The testimony of witnesses in German court proceedings is not taken verbatim. Accordingly, the court reporters on the list may or may not be capable of recording the deposition(s) in a manner acceptable to an American court. It is the responsibility of the attorney arranging the deposition(s) to make certain the proceedings are recorded and transcribed in accordance with the law of the jurisdiction in which the case is pending.

Post Deposition Proceedings:
Absent a waiver on the record by the attorneys for the parties, following the deposition:

  1. The court reporter and the translator/interpreter must execute affidavits of accuracy before the consular officer
  2. The witness, after reviewing the transcript of his testimony and making any corrections in the manner prescribed by the attorneys or by the court having jurisdiction over the matter, must sign the transcript in the presence of the consular officer; and
  3. The consular officer must prepare a deposition closing certificate.
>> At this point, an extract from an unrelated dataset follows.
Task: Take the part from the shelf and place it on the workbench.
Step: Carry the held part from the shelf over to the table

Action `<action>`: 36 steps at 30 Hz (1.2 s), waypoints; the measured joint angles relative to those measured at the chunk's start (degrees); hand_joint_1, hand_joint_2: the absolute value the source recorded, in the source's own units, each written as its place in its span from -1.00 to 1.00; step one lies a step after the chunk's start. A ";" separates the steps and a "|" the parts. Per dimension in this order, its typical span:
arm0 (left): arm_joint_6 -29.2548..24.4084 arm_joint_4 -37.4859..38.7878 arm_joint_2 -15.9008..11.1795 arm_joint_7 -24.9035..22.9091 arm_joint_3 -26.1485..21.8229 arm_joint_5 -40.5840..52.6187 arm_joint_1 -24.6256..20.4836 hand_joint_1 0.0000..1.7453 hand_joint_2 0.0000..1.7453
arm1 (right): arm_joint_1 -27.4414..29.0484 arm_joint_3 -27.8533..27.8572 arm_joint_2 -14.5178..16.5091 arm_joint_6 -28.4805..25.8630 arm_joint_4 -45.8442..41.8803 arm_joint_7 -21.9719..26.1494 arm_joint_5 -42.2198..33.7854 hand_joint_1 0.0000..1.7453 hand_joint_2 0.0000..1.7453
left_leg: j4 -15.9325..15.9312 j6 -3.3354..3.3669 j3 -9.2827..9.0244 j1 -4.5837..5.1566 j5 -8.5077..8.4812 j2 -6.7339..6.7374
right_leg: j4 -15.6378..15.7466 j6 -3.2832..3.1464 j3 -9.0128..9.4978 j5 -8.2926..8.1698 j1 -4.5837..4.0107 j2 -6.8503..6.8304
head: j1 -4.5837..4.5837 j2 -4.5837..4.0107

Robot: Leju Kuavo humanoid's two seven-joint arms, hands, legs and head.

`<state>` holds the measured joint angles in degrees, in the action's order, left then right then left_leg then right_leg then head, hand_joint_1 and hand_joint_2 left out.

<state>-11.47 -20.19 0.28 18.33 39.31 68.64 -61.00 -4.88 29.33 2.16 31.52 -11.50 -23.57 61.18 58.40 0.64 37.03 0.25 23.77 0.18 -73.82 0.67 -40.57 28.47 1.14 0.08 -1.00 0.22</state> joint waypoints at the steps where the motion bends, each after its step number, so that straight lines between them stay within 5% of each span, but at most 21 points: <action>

All fees must be paid prior to the swearing of the participants and the taking of testimony.

Nonrefundable scheduling fee:
Arranging attorney must deposit $1,283.00 at the time of requesting scheduling, to cover consular time spent scheduling and arranging the deposition. The entire deposit is forfeited if the deposition is canceled or rescheduled for any reason, unless at the request of the pertinent consular section. To reschedule a deposition, the arranging attorney must deposit an additional $1,283.00.

Consular Hourly Rate/Costs:
In addition to the nonrefundable scheduling fee, the arranging attorney must pay an hourly rate of $309.00 per hour, assessed in minimum increments of one hour, for non-scheduling-related services rendered in connection with the deposition, e.g., administration of oaths and witness voluntariness statements, the consular officer’s time spent presiding over the deposition, packaging of the deposition for mailing to the U.S., and any other deposition-related service. In the exceptional case where the consular officer must travel outside the Consulate General, in addition to the hourly rate the arranging attorney must pay the consular officer’s costs. In such a case, the Embassy or consulate in question will require the arranging attorney to deposit the estimated amount of costs before the swearing of participants.

Post-Deposition Matters/Deposition Closing Certificate:
The charge for the court reporter’s and translator/interpreter’s affidavit of accuracy and the charge for the witness’ signing of the transcript are included in the original hourly fee for the oath. Therefore, there is no additional charge for these services. The fee for a deposition closing certificate is $415.00

Unless other arrangements for filing the original transcript(s) of the deposition(s) are made beforehand, the attorney arranging the deposition must deposit an additional $100.00 to cover registered postage and incidental expenses related to the handling of the transcript. Any unused amount will be returned.